The last few times we dropped Jack off at the nursery, he cried his little lungs out. Not for very long - he tends to stop as soon as we leave the room - but it's heartbreaking nonetheless. On Wednesday, I sat him on the floor when we arrived to take off his coat. He leaned forward and folded himself in half, like he was remembering a move from our baby yoga class. He buried his head between my knees as I knelt over him, pushing himself further in as I tried to move away. I got up to put his coat and bag away, and the cries of "aaaaaaaaAAAAAHHHHHHHHH!" commenced. As I waved feebly and said "Bye bye, Jack!" as cheerfully as I could, I ducked out the door feeling like a Very Bad Mother.

I find myself identifying with Lynette from "Desperate Housewives" - although I hasten to add that I have never taken Ritalin to keep me awake and perky to perform mummy duties. I think the recent episodes in which she's just returned to work have struck home the most. Lynette's expressions of guilt and lines like "Mommies don't get days off! It's like being an ER doctor!" sum things up pretty accurately for me. Her boss goes on a tirade about how giving parents time off for child-related duties is unfair to those who choose not to have children and can't take time off to do things like get a haircut, for example. Similarly, one of our HR people stated that using parental leave to go on holiday with your family is unfair to those who don't have kids. (Not only is parental leave a legal right for any parent of a child under the age of 5, it is unpaid. Personally, I don't think it's anyone's business what you choose to do during that unpaid leave. But I digress.) Life imitating art...or primetime television.

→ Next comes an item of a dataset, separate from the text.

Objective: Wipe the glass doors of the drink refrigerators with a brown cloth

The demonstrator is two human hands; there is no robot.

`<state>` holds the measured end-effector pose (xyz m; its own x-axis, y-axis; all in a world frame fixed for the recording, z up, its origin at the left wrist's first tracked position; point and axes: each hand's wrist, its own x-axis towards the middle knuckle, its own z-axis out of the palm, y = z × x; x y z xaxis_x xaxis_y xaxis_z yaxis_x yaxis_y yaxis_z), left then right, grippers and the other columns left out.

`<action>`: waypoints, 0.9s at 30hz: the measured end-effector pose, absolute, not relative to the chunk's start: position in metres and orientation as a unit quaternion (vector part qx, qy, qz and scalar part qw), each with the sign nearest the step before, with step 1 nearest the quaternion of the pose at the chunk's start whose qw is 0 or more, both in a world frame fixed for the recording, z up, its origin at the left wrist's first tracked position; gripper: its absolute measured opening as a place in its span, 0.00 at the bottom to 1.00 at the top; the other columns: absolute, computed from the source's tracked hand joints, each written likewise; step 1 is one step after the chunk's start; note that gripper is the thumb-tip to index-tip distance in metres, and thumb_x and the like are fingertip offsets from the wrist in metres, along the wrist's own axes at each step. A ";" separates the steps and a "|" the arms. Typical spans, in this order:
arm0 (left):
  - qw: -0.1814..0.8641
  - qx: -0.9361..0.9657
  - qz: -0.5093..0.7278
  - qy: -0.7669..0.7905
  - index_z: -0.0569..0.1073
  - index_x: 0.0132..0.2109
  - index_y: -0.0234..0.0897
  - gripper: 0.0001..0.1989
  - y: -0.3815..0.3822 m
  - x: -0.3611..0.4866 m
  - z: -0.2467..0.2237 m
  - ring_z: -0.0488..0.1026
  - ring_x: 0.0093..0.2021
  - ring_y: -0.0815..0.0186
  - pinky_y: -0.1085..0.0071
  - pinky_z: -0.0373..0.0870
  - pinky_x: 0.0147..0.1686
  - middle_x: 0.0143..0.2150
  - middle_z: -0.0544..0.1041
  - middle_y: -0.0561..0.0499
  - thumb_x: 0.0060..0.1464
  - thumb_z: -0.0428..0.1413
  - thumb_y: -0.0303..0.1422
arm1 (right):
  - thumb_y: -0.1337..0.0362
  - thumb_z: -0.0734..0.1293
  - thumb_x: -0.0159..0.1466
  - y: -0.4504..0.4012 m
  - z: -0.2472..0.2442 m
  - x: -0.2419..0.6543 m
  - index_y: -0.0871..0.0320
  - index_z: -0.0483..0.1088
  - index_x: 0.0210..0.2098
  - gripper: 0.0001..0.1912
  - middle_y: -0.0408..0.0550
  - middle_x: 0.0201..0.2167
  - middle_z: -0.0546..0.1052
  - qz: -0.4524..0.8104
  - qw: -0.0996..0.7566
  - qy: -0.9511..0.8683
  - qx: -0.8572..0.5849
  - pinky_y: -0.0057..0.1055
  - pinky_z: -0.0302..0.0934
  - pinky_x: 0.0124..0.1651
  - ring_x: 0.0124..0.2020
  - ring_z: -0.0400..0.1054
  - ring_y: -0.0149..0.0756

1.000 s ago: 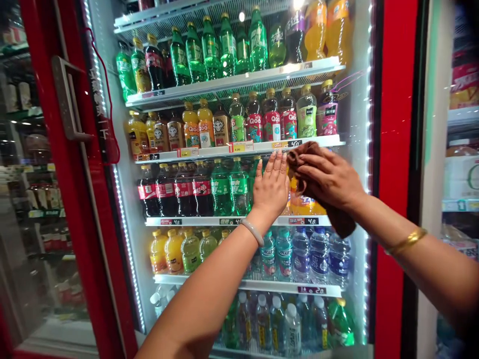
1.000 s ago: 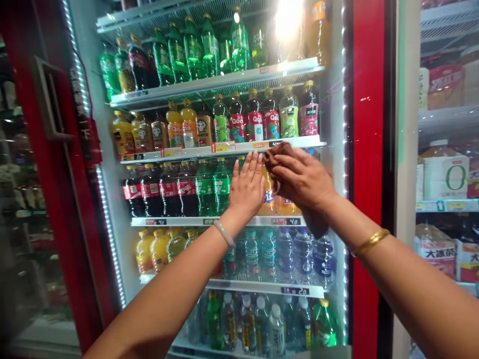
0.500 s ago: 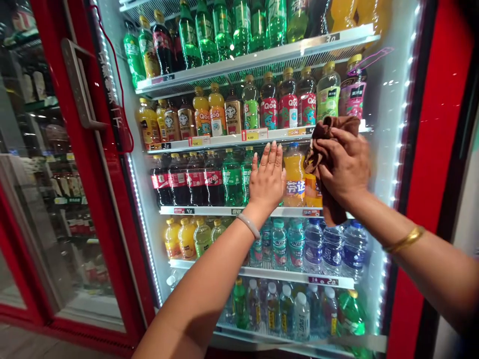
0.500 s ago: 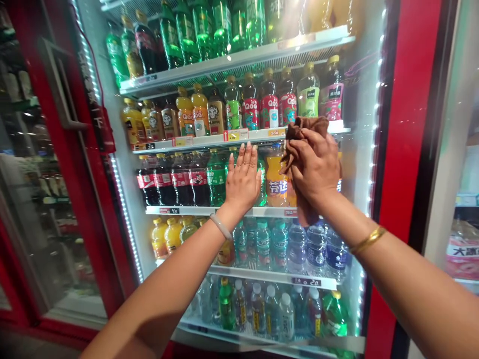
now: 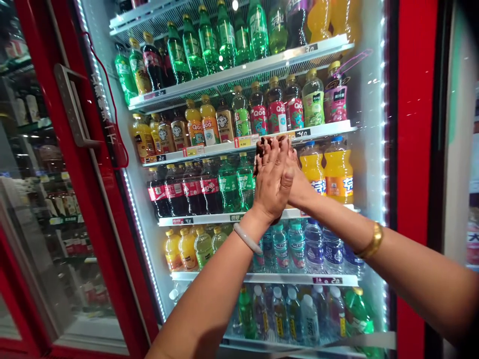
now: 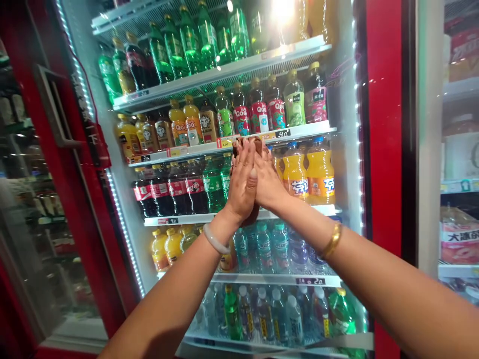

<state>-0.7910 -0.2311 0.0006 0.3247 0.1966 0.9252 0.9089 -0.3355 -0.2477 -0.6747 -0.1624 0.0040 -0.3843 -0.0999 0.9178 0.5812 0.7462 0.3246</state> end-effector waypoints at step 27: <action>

When I dropped Jack off this morning, thankfully, he didn't cry. In a strange way, I am certain that my return to work has improved my relationship with Jack. When I was with him every day, most of our time was spent doing other things that didn't focus on Jack (like grocery shopping) and feeling stressed when he'd have a bad day. Although I was with him a great deal more, I think I took this time for granted and Jack was often just along for the ride. Now, I cherish every moment I have with him. We play together more, we cuddle more, and most importantly, I simply enjoy being with him more. When he has a temper tantrum, often I can deal with it without feeling frustrated. I think there's a lot more laughing and fun in the house now, and that's got to be a good thing. Doesn't really stop me from feeling guilty sometimes, though - but that's the nature of motherhood, isn't it?